Nass: „Unterm Strich ein unglaublicher Erfolg. Praktisch gegen die Gewerkschaft. Der Betriebsrat war stellenweise außen vor.“ Zum Schluss sei das Lied „So ein Tag so wunderschön wie heute.“ Noch am selben Tag wurde die Arbeit wieder aufgenommen.

Für ihn als junger Gewerkschafter, sagte Werner Nass, sei das ein Schlüsselerlebnis gewesen.

Er gab auch zu bedenken, dass man nach diesem unglaublichen Erfolg in nachfolgenden Arbeitskämpfen auch habe Niederlagen einstecken müssen. Erfolge setzten sich nicht einfach fort.

Werner Nass gab darüber hinaus zu bedenken, wenn man in einen Streik gehe, muss man auch sehen, wo eine Tür ist wo man wieder zurückkann. Auf der Gewerkschaftsschule habe man gelernt quer zu denken. Und entsprechendes Rüstzeug dafür erhalten, das Wirtschaftssystem zu begreifen. Mit den 69er Tagen habe ein neues Denken eingesetzt.

Die Septemberstreiks waren eine Initialzündung

Dr. Wilfried Kruse schätzte ein, dass der Septemberstreik auf der Westfalenhütte eine Initialzündung war, der fast die gesamte westdeutsche Stahlindustrie und 150 000 Stahlarbeiter erfasste. 30 000 Beschäftigte hatte sich in Dortmund am Septemberstreik in der Stahlindustrie und bis zu achttausend im Bergbau beteiligt.

Der Streik im Bergbau war ein Misserfolg

Im Bergbau indes sei die Streiksituation anders und viel schwieriger gewesen, erklärte Wilfried Kruse. Dort sei es um Arbeitskleidung und mehr Urlaub

Eingang ehemalige Zeche Minister Stein. Foto: via Geschichtsverein Eving.
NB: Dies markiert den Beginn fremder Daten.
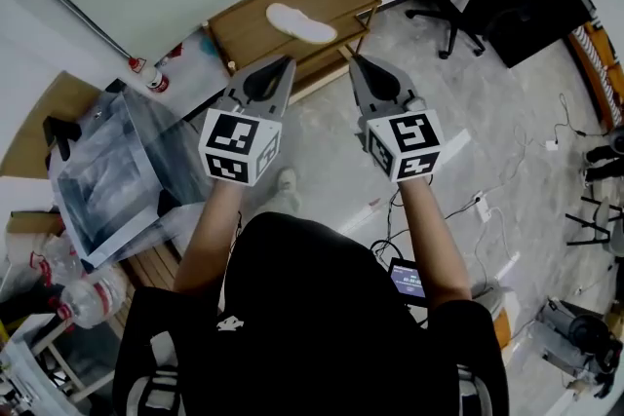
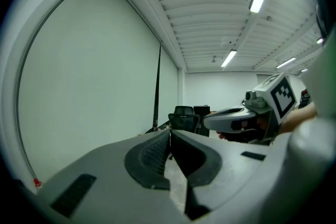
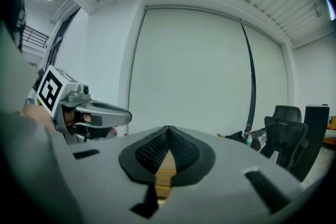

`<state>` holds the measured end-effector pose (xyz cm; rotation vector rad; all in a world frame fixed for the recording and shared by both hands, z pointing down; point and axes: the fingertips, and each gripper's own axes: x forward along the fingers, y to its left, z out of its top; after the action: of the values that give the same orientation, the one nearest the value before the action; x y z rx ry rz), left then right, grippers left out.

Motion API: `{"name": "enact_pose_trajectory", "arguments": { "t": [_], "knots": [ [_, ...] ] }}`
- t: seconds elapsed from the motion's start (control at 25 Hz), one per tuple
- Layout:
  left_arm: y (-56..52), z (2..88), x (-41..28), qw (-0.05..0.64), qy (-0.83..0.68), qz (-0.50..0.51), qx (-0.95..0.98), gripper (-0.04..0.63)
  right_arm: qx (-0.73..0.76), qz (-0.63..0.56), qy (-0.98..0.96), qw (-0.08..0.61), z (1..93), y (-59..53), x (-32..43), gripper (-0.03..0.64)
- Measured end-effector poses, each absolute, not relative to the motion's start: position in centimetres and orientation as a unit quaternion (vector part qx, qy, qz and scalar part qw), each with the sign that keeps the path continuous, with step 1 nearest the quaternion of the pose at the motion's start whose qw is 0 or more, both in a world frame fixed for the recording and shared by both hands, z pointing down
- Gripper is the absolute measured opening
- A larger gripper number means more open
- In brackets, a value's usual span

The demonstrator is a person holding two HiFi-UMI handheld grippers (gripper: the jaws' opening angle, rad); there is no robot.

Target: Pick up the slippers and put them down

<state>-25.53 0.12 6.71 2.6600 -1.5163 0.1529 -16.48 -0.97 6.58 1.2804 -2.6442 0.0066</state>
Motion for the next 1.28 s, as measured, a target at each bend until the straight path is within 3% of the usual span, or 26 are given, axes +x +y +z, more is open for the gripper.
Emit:
{"name": "enact_pose_trajectory", "arguments": {
  "t": [0.76, 1.28],
  "knots": [
    [-14.7, 9.9, -32.2, 0.082, -0.468, 0.043, 0.879, 0.008, 0.442, 0.020, -0.884, 0.147, 10.1, -15.3, -24.4, -0.017],
    [-20.2, 13.4, -32.4, 0.112, -0.475, 0.055, 0.871, 0.008, 0.433, 0.049, -0.884, 0.169, 13.9, -21.2, -23.5, -0.017]
  ]
}}
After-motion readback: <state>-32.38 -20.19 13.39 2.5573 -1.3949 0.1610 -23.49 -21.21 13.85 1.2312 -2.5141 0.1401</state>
gegangen. Die Vorstände im Bergbau hätten Verhandlungen abgelehnt. Die IG Bergbau und Energie war nicht nur wie im Stahlbereich die IG Metall außen vor, überrumpelt und nicht handlungsfähig, sondern massiv gegen diesen Streik eingestellt gewesen. Streikführer im Bergbau wurden von ihrer Gewerkschaft hart angegriffen.

Der Streik im Bergbau brach aus diesen Gründen zusammen und war ein Misserfolg.

Wolfgang Skorvanek sieht bei allen Unterschiedlichkeiten Gemeinsamkeiten zwischen den Septemberstreiks und der Klimaschutzbewegung

In der Einladung zur Veranstaltung war vermerkt: „Bei allen Unterschiedlichkeiten meint Wolfgang Skorvanek, ebenfalls stellvertretender Vorsitzender des Evinger Geschichtsvereins, gibt es Gemeinsamkeiten zwischen den Septemberstreiks von 1969 und der heutigen Klimaschutzbewegung um Greta Thunberg. Skorvanek: „Damals wie heute entstand eine spontane Aktion junger Menschen, die ohne Rücksicht auf Sanktionen neue Ansprüche formulierten, bevor sie von Institutionen wie Parteien und Gewerkschaften zunächst erkannt wurden.“

Fazit von Dr. Kruse

„Die Septemberstreiks waren der Höhepunkt, wo Arbeiter sichtbar wurden, aber gleichzeitig der Beginn vom Ende des Malochers. Des Malochers als schwer arbeitenden Bergarbeiter oder Stahlarbeiter.“

So könne man die Septemberstreiks als Höhepunkt und Abgesang des Malochers markieren.